Data records:
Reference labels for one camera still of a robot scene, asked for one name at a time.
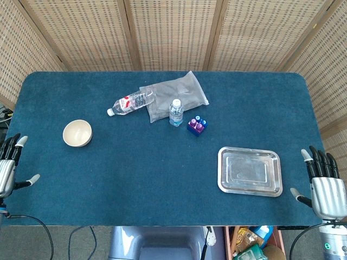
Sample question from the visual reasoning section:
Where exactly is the black equipment with cables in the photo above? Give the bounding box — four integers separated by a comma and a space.
0, 104, 14, 136

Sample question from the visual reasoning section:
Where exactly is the green snack packet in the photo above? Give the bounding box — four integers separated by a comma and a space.
233, 243, 268, 260

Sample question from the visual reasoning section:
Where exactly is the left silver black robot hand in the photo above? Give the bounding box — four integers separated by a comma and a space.
0, 133, 41, 199

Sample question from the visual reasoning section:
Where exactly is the rectangular metal tray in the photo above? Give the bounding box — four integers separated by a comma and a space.
217, 146, 284, 198

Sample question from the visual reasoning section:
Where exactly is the large clear bottle red label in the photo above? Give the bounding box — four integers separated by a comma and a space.
106, 90, 157, 117

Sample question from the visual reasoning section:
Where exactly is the cream white bowl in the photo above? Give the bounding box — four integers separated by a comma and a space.
62, 119, 93, 148

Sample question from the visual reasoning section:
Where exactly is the blue plastic bottle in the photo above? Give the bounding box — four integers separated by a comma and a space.
250, 226, 274, 242

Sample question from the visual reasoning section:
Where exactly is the wooden storage box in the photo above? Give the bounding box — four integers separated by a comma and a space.
223, 226, 287, 260

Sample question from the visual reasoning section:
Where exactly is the blue purple toy block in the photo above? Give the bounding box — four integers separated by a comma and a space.
187, 115, 209, 137

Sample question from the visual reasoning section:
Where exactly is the brown snack packet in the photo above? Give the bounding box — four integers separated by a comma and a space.
232, 226, 264, 254

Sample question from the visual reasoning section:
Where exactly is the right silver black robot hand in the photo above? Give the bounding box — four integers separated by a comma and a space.
290, 145, 347, 219

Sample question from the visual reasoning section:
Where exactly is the clear plastic bag grey cloth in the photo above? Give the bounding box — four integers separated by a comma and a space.
139, 70, 210, 124

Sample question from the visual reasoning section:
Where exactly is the grey blue robot torso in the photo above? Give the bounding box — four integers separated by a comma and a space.
107, 226, 226, 260

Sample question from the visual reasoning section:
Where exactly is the blue floor cable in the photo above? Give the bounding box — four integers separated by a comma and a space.
67, 226, 98, 260

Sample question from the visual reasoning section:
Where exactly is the small clear water bottle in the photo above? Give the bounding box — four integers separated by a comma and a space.
169, 99, 184, 127

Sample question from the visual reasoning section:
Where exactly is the woven folding screen panel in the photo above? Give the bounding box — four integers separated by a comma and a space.
0, 0, 65, 111
207, 0, 338, 72
20, 0, 140, 72
124, 0, 223, 72
280, 0, 347, 211

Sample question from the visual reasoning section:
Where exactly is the blue felt table mat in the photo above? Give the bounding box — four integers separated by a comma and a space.
0, 70, 341, 227

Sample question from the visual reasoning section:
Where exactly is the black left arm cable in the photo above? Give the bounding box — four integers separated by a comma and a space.
4, 213, 54, 260

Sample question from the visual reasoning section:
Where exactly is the white plastic tag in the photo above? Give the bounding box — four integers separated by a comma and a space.
205, 226, 218, 249

EXERCISE DIRECTIONS => Drop the pictures and give every line above again exactly.

WRITTEN RESPONSE =>
Reference labels for one camera still of a robot scene, asked for one name at a time.
Sample question from the visual reasoning section:
Where exactly is the black equipment with cables in the photo above? Give the bounding box — four integers separated by a comma and a space.
0, 104, 14, 136

Sample question from the visual reasoning section:
Where exactly is the green snack packet in the photo above? Give the bounding box — four integers separated by a comma and a space.
233, 243, 268, 260

Sample question from the visual reasoning section:
Where exactly is the left silver black robot hand in the photo above? Give the bounding box — four integers separated by a comma and a space.
0, 133, 41, 199

Sample question from the visual reasoning section:
Where exactly is the rectangular metal tray in the photo above? Give the bounding box — four integers separated by a comma and a space.
217, 146, 284, 198

Sample question from the visual reasoning section:
Where exactly is the large clear bottle red label in the photo above? Give the bounding box — four integers separated by a comma and a space.
106, 90, 157, 117

Sample question from the visual reasoning section:
Where exactly is the cream white bowl in the photo above? Give the bounding box — four integers separated by a comma and a space.
62, 119, 93, 148

Sample question from the visual reasoning section:
Where exactly is the blue plastic bottle in the photo above? Give the bounding box — four integers separated by a comma and a space.
250, 226, 274, 242

Sample question from the visual reasoning section:
Where exactly is the wooden storage box in the photo above? Give the bounding box — four integers separated by a comma and a space.
223, 226, 287, 260

Sample question from the visual reasoning section:
Where exactly is the blue purple toy block in the photo above? Give the bounding box — four integers separated by a comma and a space.
187, 115, 209, 137

Sample question from the visual reasoning section:
Where exactly is the brown snack packet in the photo above? Give the bounding box — four integers separated by a comma and a space.
232, 226, 264, 254

Sample question from the visual reasoning section:
Where exactly is the right silver black robot hand in the photo above? Give the bounding box — four integers separated by a comma and a space.
290, 145, 347, 219

Sample question from the visual reasoning section:
Where exactly is the clear plastic bag grey cloth in the photo above? Give the bounding box — four integers separated by a comma and a space.
139, 70, 210, 124

Sample question from the visual reasoning section:
Where exactly is the grey blue robot torso in the photo above? Give the bounding box — four integers separated by a comma and a space.
107, 226, 226, 260

Sample question from the visual reasoning section:
Where exactly is the blue floor cable in the photo above? Give the bounding box — four integers separated by a comma and a space.
67, 226, 98, 260

Sample question from the visual reasoning section:
Where exactly is the small clear water bottle in the photo above? Give the bounding box — four integers separated by a comma and a space.
169, 99, 184, 127

Sample question from the visual reasoning section:
Where exactly is the woven folding screen panel in the photo above? Give the bounding box — four integers separated by a comma and a space.
0, 0, 65, 111
207, 0, 338, 72
20, 0, 140, 72
124, 0, 223, 72
280, 0, 347, 211

Sample question from the visual reasoning section:
Where exactly is the blue felt table mat in the photo above? Give the bounding box — four integers separated by a comma and a space.
0, 70, 341, 227

Sample question from the visual reasoning section:
Where exactly is the black left arm cable in the photo above? Give the bounding box — four integers separated by a comma and a space.
4, 213, 54, 260

Sample question from the visual reasoning section:
Where exactly is the white plastic tag in the photo above? Give the bounding box — four integers separated by a comma and a space.
205, 226, 218, 249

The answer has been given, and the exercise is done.